Emerging regulatory paradigms for control of gene expression by 1,25-dihydroxyvitamin D3 - PubMed (original) (raw)
Emerging regulatory paradigms for control of gene expression by 1,25-dihydroxyvitamin D3
J Wesley Pike et al. J Steroid Biochem Mol Biol. 2010 Jul.
Abstract
1,25-dihydroxyvitamin D3 (1,25(OH)2D3) functions as a steroid hormone to modulate the expression of genes. Its actions are mediated by the vitamin D receptor (VDR) which binds to target genes and functions to recruit coregulatory complexes that are essential for transcriptional modulation. ChIP analysis coupled to tiled DNA microarray hybridization (ChIP-chip) or massively parallel DNA sequencing (ChIP-seq) is now providing critical new insight into how genes are regulated. In studies herein, we utilized these techniques as well as gene expression analysis to explore the actions of 1,25(OH)2D3 at the genome-wide and individual target gene levels in cells. We identify a series of overarching principles that likely define the actions of 1,25(OH)2D3 at most target genes. We discover that while VDR binding to target sites is ligand-dependent, RXR binding is ligand-independent. We also show that while VDR/RXR binding can localize to promoters, it occurs more frequently at multiple sites many kilobases from target gene promoters. We then describe a new method whereby the regulatory regions of complex genes can be evaluated using large recombineered bacterial artificial chromosomes. We conclude that these new approaches are likely to replace many of the traditional methods used to explore the regulation of transcription.
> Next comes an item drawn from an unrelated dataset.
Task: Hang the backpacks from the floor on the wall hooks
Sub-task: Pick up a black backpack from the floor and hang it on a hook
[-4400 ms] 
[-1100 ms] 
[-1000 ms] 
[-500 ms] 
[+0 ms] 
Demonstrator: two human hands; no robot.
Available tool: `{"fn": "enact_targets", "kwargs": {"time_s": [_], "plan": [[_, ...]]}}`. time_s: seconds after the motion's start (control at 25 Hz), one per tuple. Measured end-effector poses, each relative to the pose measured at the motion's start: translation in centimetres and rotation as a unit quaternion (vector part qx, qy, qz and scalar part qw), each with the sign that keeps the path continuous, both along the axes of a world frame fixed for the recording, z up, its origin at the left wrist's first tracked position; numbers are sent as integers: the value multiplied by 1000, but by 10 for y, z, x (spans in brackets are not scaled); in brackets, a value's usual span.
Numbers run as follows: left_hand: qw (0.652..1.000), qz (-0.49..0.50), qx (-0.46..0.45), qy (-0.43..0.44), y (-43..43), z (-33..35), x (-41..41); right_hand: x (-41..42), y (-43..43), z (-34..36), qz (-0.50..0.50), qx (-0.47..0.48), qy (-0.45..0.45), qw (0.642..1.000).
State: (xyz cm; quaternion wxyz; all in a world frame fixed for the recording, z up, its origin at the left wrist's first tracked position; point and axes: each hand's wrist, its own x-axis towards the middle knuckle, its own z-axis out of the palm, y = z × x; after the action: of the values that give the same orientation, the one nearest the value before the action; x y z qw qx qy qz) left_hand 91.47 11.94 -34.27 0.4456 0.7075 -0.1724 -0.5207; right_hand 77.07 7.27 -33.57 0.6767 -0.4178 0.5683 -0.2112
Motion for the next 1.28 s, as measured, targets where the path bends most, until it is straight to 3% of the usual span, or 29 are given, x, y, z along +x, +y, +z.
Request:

Copyright (c) 2010 Elsevier Ltd. All rights reserved.
Figures
Figure 1
ChIP-chip analysis of basal and 1,25(OH)2D3-induced VDR and RXR binding to the mouse Vdr gene. MC3T3-E1 cells were treated with either vehicle or 1,25(OH)2D3 for 3 hr and then subjected to ChIP-chip analysis using antibodies to VDR or RXR. A schematic diagram of the mouse Vdr gene locus and its location on chromosome 15 is depicted at the top. Previously identified enhancers are designated S1/S2, S3, PP and U1 and marked through vertical shading. VDR data tracks represent the log2 ratios of fluorescence obtained from vehicle- or 1,25(OH)2D3-treated samples precipitated with antibody to the VDR vs corresponding sample input DNAs. RXR data tracks correspond to equivalent analyses. Red peaks represent statistically valid regions of VDR or RXR binding (FDR <0.05).
Figure 2
ChIP-chip analysis of basal and 1,25(OH)2D3 induced RNA polymerase II density and histone 4 acetylation analysis to the mouse Vdr gene. The schematic at the top of the figure is described in Figure 1. RNA polymerase II data tracks (RNA pol II) represent the log2 ratios of fluorescence obtained from vehicle- or 1,25(OH)2D3-treated samples precipitated with antibody to the RNA polymerase II vs corresponding sample input DNA’s. Histone H4 acetylation data tracks (H4-Ac) correspond to equivalent analyses. Red peaks represent statistically valid regions of VDR or RXR binding (FDR <0.05).
Figure 3
Summary model documenting the interaction of transcription factors at the mouse VDR gene locus. MC3T3-E1 cells were treated with either vehicle, 1,25(OH)2D3, retinoic acid, dexamethasone or forskolin for 6 hrs and then subjected to ChIP-chip analysis using antibodies to VDR, RXR, RAR, GR, GREB or C/EBP□. Positive binding activity in the presence of the appropriate activating ligand is indicated by a colored circle at enhancers identified for the mouse Vdr gene.
Figure 4
BAC clone analysis of the mouse Vdr gene locus in stably transfected MC3T3-E1 cells. Cells were stably transfected with the recombinant Vdr BAC clone depicted in (A). B, Western blot analysis of recombinant VDR expression in MC3T3-E1 cells stably transfected with the recombinant Vdr BAC clone depicted in (A) and its induction by 1,25(OH)2D3, RA, Dex, forskolin. C, Analysis of luciferase activity in MC3T3-E1 cells stably transfected with the recombinant Vdr BAC clone depicted in (A) and its dose dependent induction by 1,25(OH)2D3, RA, Dex and forskolin. Data represent the average of a triplicate set of reactions ± SEM.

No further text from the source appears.